We were honored to sit down with Christine Meginness at Hero digital to hear about her story, professional experience, and insight into how to be an effective project manager.

Tell me a little bit about yourself, your background and your path to becoming a V.P. project manager at Hero Digital?

I graduated from college in the San Francisco Bay Area in the mid 90’s, and that was when the tech boom was starting to happen. I graduated with a sociology degree, so I asked myself, what job was I going to get? I decided to do tech support at Apple.

At that time, Apple seemed like such a cool place to go, and I’d learned enough about how to use a Mac, how to get online, and how to write a little HTML.
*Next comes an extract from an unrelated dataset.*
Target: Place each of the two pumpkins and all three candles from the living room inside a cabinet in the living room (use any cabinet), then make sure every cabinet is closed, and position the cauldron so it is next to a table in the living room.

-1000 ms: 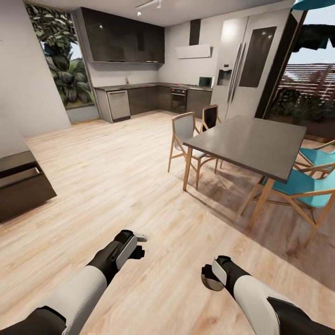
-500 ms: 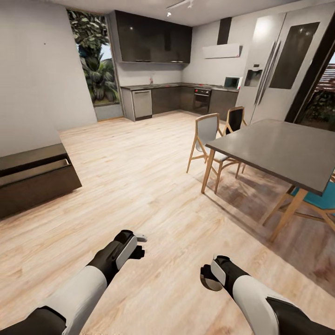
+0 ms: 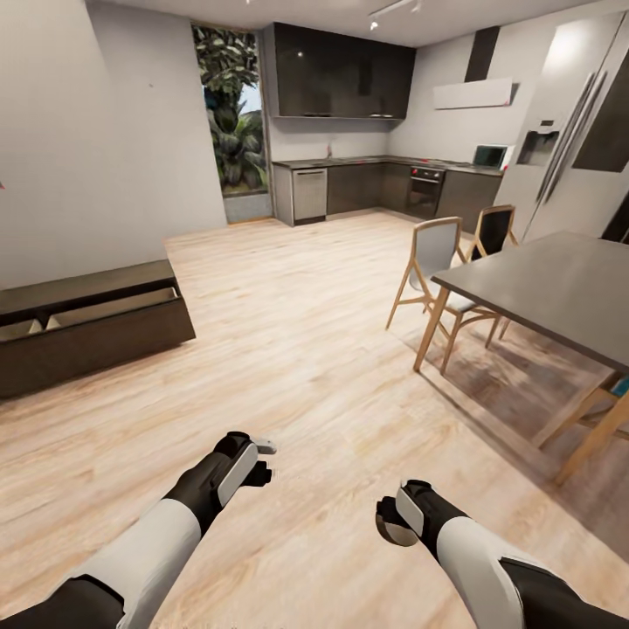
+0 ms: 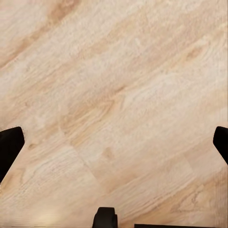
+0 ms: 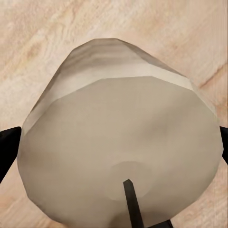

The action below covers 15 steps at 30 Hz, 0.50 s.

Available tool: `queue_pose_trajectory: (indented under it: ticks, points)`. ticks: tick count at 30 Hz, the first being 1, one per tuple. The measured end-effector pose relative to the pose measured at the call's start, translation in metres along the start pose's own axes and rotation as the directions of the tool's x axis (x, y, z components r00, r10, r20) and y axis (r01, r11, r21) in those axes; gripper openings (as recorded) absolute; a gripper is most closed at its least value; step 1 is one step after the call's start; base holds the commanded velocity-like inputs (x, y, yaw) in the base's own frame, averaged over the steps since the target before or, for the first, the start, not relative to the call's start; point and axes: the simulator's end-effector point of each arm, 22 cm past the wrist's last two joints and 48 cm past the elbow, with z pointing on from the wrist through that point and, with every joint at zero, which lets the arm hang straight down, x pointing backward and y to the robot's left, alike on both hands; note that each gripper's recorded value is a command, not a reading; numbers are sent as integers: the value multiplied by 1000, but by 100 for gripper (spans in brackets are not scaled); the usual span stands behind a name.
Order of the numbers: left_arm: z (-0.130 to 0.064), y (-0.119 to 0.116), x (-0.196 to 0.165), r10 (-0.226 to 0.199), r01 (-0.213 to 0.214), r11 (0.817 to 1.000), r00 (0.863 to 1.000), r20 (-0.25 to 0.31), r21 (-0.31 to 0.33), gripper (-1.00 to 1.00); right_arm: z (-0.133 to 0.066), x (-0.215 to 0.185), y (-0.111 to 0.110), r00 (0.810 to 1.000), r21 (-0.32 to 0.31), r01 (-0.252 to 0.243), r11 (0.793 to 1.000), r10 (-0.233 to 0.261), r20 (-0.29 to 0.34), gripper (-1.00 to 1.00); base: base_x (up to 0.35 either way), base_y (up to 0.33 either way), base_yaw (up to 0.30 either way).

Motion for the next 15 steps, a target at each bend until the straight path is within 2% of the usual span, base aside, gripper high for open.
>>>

I decided this would pay the bills until I figured out what I wanted to do, and then I got into it. I was really just in the right place at the right time and caught the tech boom. I ended up staying in the software tech support, QA, and ended up getting a job at a small software company doing tech support then started managing some internal projects at the company. I sort of found project management, as I never really understood or thought about project management as a career option. However, I liked being able to work with lots of different roles and departments, while getting to put together a plan and execute that plan. I decided that that in and of itself seemed interesting. I explored many different career paths, but I realized a career in project management would allow me to work with programmers, creatives, customers and outside clients, which I really enjoyed.   

My title at the next job I took was “producer,” but it was really a project management job at a dot-com startup. That’s where I truly learned more of the project management fundamentals, like budgeting, scoping work, scheduling, booking resources, putting together a project plan, and seeing it through from end to end. I ended up stumbling into the agency world, which I believe adds a whole different facet to project management, and I actually think it gives project managers a lot more tools. I believe that project managers that have been through the agency world are a lot sharper than ones who have not.
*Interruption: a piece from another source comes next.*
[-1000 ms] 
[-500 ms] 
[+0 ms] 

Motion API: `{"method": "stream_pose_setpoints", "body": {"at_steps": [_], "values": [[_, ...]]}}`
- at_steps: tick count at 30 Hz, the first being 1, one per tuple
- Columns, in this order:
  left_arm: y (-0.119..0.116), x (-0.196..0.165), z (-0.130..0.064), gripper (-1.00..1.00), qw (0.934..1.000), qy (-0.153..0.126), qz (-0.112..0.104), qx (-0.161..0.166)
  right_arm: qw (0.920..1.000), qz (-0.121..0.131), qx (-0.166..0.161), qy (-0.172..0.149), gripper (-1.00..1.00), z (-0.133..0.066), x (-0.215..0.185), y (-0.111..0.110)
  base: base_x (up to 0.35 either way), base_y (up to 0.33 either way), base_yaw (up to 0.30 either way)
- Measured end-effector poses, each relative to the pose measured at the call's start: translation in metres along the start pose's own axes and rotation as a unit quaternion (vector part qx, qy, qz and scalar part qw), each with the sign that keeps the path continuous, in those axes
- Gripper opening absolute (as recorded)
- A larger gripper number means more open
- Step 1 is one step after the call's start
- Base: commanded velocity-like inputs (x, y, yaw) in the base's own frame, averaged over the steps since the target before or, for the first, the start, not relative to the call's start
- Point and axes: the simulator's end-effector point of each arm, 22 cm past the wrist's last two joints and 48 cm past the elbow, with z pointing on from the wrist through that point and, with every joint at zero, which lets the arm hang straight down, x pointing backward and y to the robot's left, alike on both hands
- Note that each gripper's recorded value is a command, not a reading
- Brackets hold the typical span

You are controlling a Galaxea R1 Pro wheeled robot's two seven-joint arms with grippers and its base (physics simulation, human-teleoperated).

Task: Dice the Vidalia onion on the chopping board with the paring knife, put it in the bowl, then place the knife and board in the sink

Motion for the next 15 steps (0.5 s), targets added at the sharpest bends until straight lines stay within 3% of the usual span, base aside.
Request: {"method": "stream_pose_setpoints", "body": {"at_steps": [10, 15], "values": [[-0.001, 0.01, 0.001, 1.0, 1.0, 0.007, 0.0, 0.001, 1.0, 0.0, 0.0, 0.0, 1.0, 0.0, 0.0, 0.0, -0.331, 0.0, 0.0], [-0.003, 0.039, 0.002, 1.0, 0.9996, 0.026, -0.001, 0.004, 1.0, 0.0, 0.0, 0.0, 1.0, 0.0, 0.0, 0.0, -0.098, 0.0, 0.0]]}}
Why do you think that project managers who’ve worked at agencies are sharper?

As an agency, it’s work for hire, so you have to be a lot more precise in what it is you’re committing to do, how long it’s going to take, and how much it’s going to cost you. While the agency is committed to delivering everything that they outline in a contract, the client also has to be equally committed to meeting all of their obligations and all of the assumptions that we’ve made about their contributions to the work.

Some people find agency work too hectic and stressful, while others including myself, get a lot of energy out of it. I’ve been in an agency space for so long that I worry that if I went in-house somewhere that wasn’t demanded at that level of rigor, I might get bored.

What do you think are the skills that you have that naturally allowed you to become a great project manager?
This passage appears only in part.